Nesvilab / FragPipe

A cross-platform proteomics data analysis suite
http://fragpipe.nesvilab.org
Other
208 stars 38 forks source link

Very long times in TimsTOF data + diaPASEF/diaTracer on semi-specific + variable modification searches (compared to Astral) #1905

Open MiguelCos opened 2 days ago

MiguelCos commented 2 days ago

Dear Fragpipe team,

We are comparing identification and quantitation numbers in spectral data acquired in DIA mode from TimsTOF Ultra and Thermo Astral.

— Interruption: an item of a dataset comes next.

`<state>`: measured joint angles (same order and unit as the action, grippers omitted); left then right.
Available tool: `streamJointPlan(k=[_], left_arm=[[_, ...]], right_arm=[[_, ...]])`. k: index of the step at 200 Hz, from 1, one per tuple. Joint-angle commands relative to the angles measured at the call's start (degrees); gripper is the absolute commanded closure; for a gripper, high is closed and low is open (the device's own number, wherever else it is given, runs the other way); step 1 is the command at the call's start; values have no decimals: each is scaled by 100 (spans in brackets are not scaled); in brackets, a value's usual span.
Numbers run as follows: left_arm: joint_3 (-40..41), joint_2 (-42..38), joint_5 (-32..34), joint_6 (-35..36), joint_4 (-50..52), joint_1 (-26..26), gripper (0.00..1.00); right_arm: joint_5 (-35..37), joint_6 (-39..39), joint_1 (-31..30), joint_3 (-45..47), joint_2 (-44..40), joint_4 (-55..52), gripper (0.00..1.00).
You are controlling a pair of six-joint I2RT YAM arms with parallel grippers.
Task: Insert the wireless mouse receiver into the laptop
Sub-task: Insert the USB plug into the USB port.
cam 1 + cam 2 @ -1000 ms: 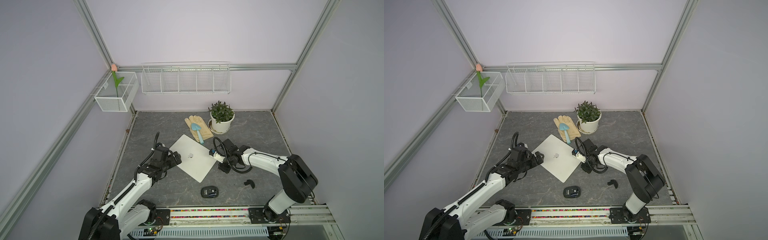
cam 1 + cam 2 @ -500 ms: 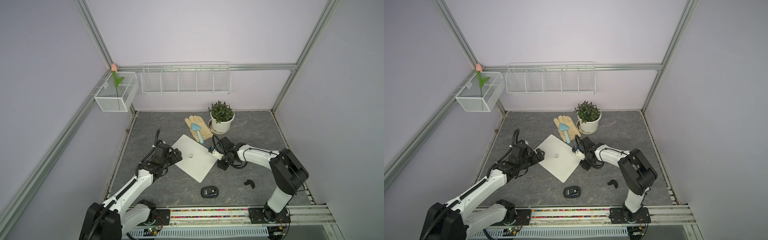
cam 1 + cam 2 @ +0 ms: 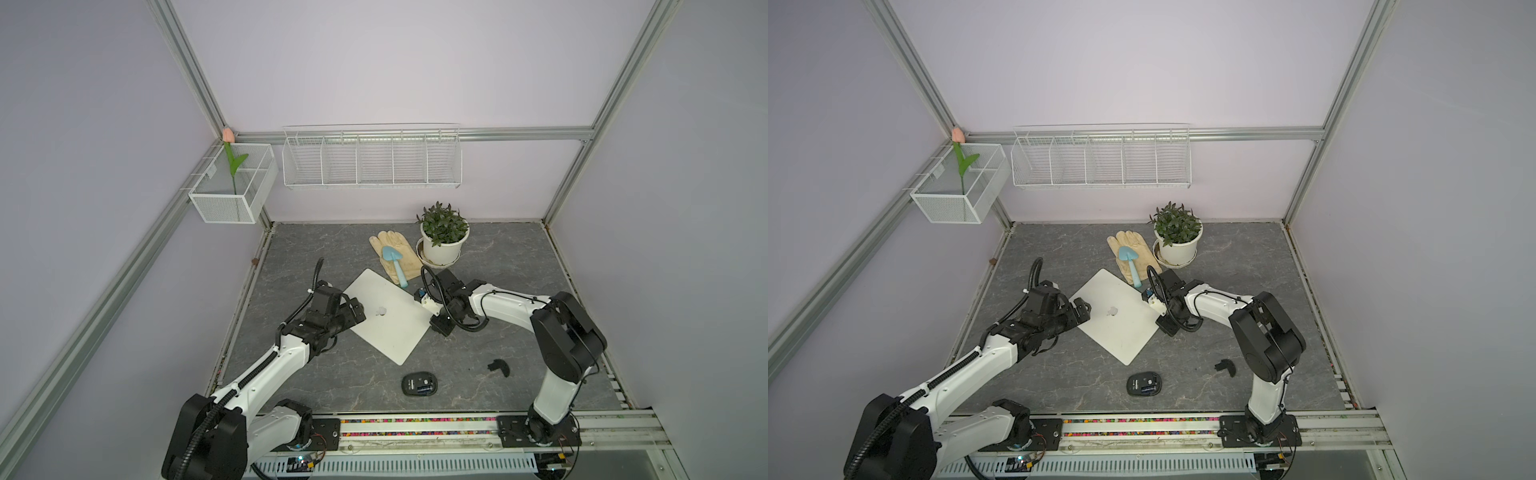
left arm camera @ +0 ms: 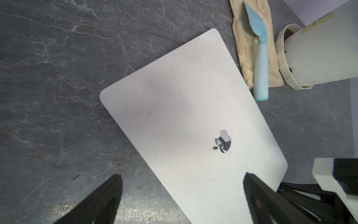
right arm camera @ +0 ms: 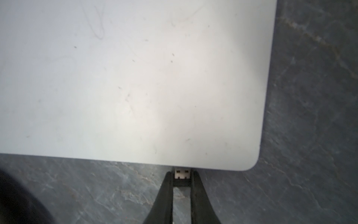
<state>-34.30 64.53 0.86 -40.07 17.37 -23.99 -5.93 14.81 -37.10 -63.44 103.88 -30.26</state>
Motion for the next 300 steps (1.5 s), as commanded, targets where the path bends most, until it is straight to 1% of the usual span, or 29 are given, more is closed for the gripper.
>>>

Samples are N-terminally enriched extracts from Arabidopsis using a HUNTER protocol (protein extracts are treated with dimethyl to label N-termini as potential products of proteolysis and further enrichment of 'labelled' N-terminal peptides).

Searches on this data are expected to have a big search space: they need to be set at N-term semi specific, and normally we would set N-terminal peptide dimethyl and acetyl, K-dimethyl and pyro-Glu as variable modifications.

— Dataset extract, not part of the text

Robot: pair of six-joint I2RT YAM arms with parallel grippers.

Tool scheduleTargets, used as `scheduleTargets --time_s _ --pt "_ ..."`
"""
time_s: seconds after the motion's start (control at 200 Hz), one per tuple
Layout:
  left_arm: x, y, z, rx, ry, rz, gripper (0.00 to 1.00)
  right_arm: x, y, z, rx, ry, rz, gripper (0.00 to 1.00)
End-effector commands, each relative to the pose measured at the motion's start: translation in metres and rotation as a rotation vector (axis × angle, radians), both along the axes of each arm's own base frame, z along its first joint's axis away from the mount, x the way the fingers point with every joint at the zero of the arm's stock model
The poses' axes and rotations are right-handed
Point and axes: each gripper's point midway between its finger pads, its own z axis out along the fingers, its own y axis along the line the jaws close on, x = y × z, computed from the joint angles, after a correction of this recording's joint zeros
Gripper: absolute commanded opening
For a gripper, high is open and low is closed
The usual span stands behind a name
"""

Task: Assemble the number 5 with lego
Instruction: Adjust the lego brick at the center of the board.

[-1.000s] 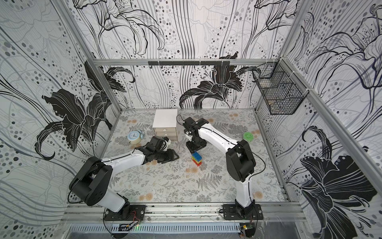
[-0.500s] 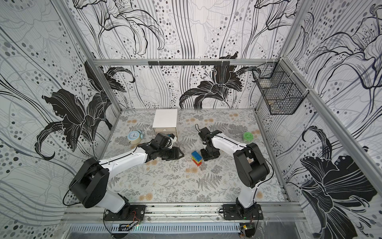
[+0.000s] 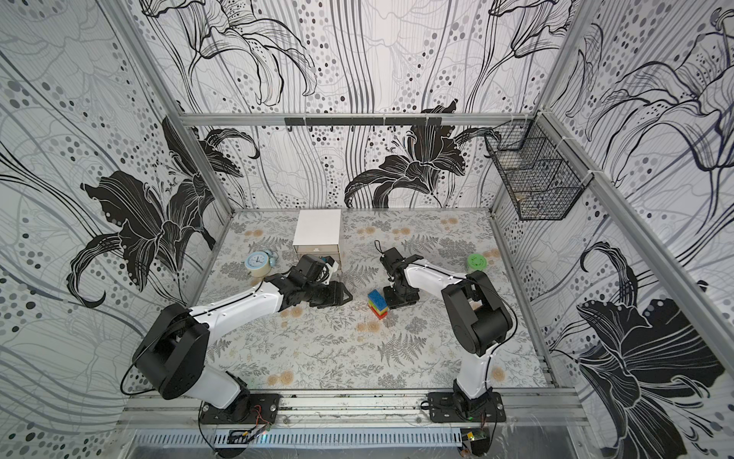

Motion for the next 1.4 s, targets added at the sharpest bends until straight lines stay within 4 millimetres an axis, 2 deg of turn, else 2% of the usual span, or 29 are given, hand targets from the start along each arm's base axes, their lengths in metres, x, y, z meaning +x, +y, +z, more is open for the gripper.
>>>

I am currently running two test searches:

MSFragger parameters are the same for both (summary as described above); but the difference in search times is quite important.

Other notes: mzML files generated by diaTracer (timsTOF) are located in a local hard-drive, while the Astral .raw files are located in a network drive.

Do you have particular experience with semi-specific or other large search spaces and timsTOF + IM data?

What could be increasing the search space so much in the first search when the number of fragments seems to be similar between both approaches? (maybe I am missing something). Also, the size of the .raw files is considerably larger than the diaTracer-generated mzMLs from the .d timsTOF data.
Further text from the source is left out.